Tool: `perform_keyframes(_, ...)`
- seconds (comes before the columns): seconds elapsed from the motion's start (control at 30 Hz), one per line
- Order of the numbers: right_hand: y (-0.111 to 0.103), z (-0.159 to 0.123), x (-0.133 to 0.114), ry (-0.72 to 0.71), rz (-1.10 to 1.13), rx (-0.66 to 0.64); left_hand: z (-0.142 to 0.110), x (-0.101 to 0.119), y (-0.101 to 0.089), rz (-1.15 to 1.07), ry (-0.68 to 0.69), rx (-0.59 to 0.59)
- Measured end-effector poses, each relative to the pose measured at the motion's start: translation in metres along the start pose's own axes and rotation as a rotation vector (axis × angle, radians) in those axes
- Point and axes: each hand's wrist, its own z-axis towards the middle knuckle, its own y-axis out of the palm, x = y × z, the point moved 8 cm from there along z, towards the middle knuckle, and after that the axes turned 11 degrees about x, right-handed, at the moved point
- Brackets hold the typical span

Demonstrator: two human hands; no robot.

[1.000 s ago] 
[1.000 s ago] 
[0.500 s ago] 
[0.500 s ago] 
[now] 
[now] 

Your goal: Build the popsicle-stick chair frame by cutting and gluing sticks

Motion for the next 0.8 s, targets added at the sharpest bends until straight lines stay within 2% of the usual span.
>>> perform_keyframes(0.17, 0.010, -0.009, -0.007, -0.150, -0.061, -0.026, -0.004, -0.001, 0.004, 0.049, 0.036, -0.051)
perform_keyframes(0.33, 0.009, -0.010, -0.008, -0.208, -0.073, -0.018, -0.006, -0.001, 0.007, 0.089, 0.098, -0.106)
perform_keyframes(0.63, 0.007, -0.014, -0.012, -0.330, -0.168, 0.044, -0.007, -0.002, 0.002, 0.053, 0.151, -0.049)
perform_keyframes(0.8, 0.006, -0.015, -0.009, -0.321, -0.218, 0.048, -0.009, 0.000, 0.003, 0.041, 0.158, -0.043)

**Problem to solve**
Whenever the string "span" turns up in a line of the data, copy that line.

**Solution to this task**
- Brackets hold the typical span
Motion for the next 0.8 s, targets added at the sharpest bends until straight lines stay within 2% of the usual span.

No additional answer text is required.